Figure 1. Control of Foxp3+ nTreg cells and antitumor immunity by Gfi1. Loss of Gfi1 in conventional T cells (Tconv) leads to increased secretion of IL-2, which promotes nTreg cell expansion in the thymus and periphery. Gfi1 deletion also upregulates Treg effector molecules CD103 and CD73. Collectively, Gfi1 deficiency in T cells dampens antitumor immunity. ↑, increased expression or cellularity.
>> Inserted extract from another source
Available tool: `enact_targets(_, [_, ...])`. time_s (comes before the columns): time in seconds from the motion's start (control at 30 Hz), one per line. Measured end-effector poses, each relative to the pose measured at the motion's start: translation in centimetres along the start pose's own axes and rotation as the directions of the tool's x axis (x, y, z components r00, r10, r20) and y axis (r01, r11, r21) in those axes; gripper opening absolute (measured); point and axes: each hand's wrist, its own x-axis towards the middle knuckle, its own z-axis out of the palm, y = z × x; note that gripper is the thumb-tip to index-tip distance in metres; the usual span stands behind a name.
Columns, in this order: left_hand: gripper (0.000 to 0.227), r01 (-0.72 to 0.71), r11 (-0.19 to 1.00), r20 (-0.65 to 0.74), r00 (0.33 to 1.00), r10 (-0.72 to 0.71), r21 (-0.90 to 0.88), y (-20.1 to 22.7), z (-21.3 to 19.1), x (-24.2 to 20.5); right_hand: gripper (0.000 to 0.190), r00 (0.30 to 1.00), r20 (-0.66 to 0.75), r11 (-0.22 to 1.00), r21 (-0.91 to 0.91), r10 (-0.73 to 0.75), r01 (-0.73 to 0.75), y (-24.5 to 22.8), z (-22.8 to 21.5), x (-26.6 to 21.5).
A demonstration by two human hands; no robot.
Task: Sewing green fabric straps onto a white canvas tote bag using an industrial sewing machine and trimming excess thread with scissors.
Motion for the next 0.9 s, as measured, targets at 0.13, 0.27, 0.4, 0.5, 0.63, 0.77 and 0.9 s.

Deficiency of Gfi1 not only led to increased generation of nTreg cells, but also potentiated their suppressive activity. Because tumor-infiltrating Treg cells have a crucial role in dampening antitumor immunity, we examined whether the increased Treg cellularity and function in the absence of Gfi1 impaired antitumor immunity. When challenged with B16 melanoma cells, Gfi1CD4-cre mice were unable to control late-stage tumor growth, associated with significantly elevated Treg/non-Treg ratios. Moreover, Gfi1-deficient nTreg cells showed increased expression of Treg effector molecules CD103 and CD73 under steady-state and in the tumor environment. The integrin molecule CD103 marks the subset of Treg cells with elevated suppressive activity in various contexts, including antitumor responses, whereas the ectonucleotidase CD73 is important for converting the proinflammatory extracellular ATP to immunosuppressive adenosine. Therefore, Gfi1 deficiency in T cells established a tumor-supportive environment by both increasing Treg cellularity in tumors and endowing them with a greater suppressive activity via upregulating CD103 and CD73 expression. Mechanistically, direct inhibition of CD103 and CD73 by Gfi1 has been reported in induced Treg cells and TH17 cells, respectively. Our results support and extend these findings by showing that Gfi1-deficient nTreg cells express elevated levels of CD103 and CD73. It is also noteworthy that the effect of Gfi1 deficiency on CD103 upregulation appeared to be less pronounced in the absence of IL-2 (our unpublished findings), suggesting that enhanced IL-2 production in the unmanipulated Gfi1CD4-cre thymus also contributes to CD103 upregulation. This interpretation is consistent with the effect of IL-2 to upregulate CD103 and CD73 expression for functional maturation of thymic nTreg cells. We therefore propose that Gfi1 deficiency upregulates CD103 and CD73 expression in nTreg cells via both direct and indirect mechanisms, thereby potentiating nTreg-mediated immunosuppression in Gfi1CD4-Cre mice.

In conclusion, Gfi1 orchestrates an important cell-extrinsic control mechanism for nTreg development by regulating IL-2 production from conventional T cells. Further, Gfi1 likely exerts both extrinsic and intrinsic effects on nTreg-suppressive activity by mitigating IL-2 production from conventional T cells and by directly regulating nTreg effector molecules, respectively. Given the extensive effects of Gfi1 deficiency on nTreg development and function, strategies to enhance Gfi1 expression and/or activity represent a possible approach for antitumor immunotherapy.